My drama seminar Web site has a vocabulary list for each work covered. Whenever available, easier German words are used to explain difficult ones. An advantage of online vocabulary lists is that words in these lists are also linked to other related Web pages and vice versa. This back and forward linking or “word webs” (Barton) allows students to reflect on the use of the words in literary texts. An alternative is the annotation of literary texts. The vocabulary lists and text annotations save students a great deal of time for reading and thus more effectively prepare them for class activities.
Another Web feature—search engine—made the literature seminar Web sites pedagogically more attractive than literature textbooks alone. Unfamiliar words or terms often obstruct students’ text comprehension. In a book, it is difficult to get explanations despite the existence of indexes. The Web search engine, which is put on a separate search page and on each seminar page, allowed students to search for explanations despite the enormous amount of Web pages on a literature Web site. The search function, in conjunction with indexes of the literature Web site, saved students much time on research.
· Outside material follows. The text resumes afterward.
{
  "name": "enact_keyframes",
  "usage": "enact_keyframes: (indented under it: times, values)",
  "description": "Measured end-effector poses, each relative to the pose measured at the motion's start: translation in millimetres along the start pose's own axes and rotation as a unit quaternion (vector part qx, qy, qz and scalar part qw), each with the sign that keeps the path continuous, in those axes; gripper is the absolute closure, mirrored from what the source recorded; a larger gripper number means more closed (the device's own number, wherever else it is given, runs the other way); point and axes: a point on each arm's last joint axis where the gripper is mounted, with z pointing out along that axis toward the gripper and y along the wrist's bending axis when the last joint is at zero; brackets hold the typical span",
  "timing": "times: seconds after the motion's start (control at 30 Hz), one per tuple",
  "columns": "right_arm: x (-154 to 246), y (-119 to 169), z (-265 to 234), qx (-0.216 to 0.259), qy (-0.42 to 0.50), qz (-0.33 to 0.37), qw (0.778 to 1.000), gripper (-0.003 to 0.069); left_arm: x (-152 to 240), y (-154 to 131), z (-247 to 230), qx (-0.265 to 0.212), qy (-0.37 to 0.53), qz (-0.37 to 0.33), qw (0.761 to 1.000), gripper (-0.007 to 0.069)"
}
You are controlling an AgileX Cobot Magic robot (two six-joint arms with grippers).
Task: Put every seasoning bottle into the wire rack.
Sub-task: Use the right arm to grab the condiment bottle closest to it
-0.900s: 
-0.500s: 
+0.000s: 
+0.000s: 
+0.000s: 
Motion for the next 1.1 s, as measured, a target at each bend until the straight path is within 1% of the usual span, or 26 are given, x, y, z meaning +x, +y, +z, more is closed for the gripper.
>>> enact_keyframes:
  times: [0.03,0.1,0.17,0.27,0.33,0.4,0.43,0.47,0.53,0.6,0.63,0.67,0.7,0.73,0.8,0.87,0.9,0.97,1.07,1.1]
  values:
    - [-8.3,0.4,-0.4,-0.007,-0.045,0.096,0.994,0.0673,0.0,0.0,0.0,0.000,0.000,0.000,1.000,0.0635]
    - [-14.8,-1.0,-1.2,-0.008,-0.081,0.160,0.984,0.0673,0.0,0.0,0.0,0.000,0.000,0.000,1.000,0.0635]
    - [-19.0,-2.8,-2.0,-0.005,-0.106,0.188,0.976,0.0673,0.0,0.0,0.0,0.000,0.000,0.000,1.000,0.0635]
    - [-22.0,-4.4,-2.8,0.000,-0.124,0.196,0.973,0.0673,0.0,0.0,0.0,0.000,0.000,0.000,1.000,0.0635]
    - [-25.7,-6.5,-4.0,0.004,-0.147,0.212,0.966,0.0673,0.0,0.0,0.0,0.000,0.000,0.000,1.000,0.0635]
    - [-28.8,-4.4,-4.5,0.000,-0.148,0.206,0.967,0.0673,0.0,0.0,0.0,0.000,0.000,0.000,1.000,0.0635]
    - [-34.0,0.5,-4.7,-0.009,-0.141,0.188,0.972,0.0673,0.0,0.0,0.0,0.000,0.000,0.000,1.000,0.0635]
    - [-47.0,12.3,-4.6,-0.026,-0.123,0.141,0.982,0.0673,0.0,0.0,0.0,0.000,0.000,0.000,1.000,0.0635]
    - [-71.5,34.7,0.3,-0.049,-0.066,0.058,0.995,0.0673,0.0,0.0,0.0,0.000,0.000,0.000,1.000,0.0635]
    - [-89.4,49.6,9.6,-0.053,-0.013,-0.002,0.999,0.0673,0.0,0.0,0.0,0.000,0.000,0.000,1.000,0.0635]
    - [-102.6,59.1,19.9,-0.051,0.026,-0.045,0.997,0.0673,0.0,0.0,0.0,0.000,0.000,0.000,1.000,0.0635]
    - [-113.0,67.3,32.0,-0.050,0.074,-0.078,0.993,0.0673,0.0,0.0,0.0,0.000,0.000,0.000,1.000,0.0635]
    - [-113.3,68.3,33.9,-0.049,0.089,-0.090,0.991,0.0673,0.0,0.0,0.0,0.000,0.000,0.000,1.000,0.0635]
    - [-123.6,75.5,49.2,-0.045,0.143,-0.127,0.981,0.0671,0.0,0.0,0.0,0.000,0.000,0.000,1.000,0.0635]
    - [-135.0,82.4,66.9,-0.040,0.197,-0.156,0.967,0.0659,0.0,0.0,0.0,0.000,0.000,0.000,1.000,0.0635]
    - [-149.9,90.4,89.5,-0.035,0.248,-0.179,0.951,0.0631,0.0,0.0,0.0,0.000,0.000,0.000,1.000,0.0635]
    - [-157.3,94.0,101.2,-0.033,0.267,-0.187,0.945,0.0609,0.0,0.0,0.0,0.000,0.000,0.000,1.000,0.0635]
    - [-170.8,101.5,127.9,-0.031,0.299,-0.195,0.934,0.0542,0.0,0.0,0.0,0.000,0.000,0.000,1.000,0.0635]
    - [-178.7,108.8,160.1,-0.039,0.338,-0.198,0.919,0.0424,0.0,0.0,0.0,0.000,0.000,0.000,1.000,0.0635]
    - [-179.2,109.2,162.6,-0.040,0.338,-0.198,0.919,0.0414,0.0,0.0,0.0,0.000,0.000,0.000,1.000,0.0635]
Use of the Web in Conjunction with Multimedia
I used audiovisual materials to enhance presentations, interactive tutorials and quizzes. Student response was overwhelmingly positive. They considered this combined use of the Web and multimedia a convenient and powerful learning tool that visualizes, illuminates, highlights, and accentuates learning materials.
Digitizing audiovisual materials has become relatively easy and inexpensive. Digitized audiovisual materials have a potential to serve as a more interactive and learner-friendly learning tool than original audiovisual materials (Sammons). However, the use of video materials for Web tutorials must be dealt with great caution because this involves more sensitive copyright issues than that of photocopied print materials. It is highly recommended to use these materials either in a face-to-face classroom setting or in a password-protected Web site.
As analyzed above, dedicated Web sites can contribute to enhancing literature seminars through course management, literature information pages, links to online full texts, Web tutorials, literature forums, online quizzes and exams, search capabilities, and digital media if they are designed and used in a pedagogical way. The limitations of those functions should, however, be carefully avoided.